BEGIN DATA BELOW
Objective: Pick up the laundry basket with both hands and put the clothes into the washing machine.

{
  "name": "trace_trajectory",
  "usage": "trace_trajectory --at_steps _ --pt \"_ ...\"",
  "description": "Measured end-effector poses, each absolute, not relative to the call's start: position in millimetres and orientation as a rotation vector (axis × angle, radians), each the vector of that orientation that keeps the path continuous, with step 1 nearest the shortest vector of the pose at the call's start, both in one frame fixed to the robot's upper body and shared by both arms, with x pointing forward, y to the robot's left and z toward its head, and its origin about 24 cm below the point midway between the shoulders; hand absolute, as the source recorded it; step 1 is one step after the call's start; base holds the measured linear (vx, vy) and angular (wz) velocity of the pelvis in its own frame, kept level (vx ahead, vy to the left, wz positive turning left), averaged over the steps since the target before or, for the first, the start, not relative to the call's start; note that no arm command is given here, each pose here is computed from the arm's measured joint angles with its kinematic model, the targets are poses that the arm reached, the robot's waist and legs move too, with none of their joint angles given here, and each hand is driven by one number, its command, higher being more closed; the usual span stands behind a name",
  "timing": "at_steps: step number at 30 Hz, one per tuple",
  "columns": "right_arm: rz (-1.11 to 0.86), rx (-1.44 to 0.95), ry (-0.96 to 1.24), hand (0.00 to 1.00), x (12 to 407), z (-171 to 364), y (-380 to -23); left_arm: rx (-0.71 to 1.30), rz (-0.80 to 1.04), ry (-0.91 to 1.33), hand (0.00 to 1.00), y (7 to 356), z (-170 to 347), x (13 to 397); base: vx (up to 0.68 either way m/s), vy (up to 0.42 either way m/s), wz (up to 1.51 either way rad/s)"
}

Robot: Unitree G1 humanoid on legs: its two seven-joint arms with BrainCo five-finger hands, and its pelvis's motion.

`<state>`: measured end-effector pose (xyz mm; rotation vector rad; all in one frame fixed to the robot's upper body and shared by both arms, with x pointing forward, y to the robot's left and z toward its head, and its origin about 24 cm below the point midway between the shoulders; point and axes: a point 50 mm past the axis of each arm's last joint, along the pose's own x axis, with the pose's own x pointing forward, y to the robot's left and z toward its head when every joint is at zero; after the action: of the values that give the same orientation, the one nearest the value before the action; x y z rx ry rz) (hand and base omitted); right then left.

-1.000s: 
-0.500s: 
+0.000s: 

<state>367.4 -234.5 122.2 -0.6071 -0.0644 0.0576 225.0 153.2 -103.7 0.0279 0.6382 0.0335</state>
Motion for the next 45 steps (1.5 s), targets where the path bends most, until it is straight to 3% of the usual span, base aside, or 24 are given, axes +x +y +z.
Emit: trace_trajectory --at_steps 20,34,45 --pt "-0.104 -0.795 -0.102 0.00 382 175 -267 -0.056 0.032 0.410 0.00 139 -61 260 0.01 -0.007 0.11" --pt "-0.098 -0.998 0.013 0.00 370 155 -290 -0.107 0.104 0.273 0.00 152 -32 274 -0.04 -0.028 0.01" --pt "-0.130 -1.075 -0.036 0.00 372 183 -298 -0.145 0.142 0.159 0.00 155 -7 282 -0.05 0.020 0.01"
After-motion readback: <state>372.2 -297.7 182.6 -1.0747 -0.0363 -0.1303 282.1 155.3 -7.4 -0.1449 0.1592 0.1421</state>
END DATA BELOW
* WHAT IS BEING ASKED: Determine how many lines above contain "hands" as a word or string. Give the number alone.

* TASK OUTPUT: 2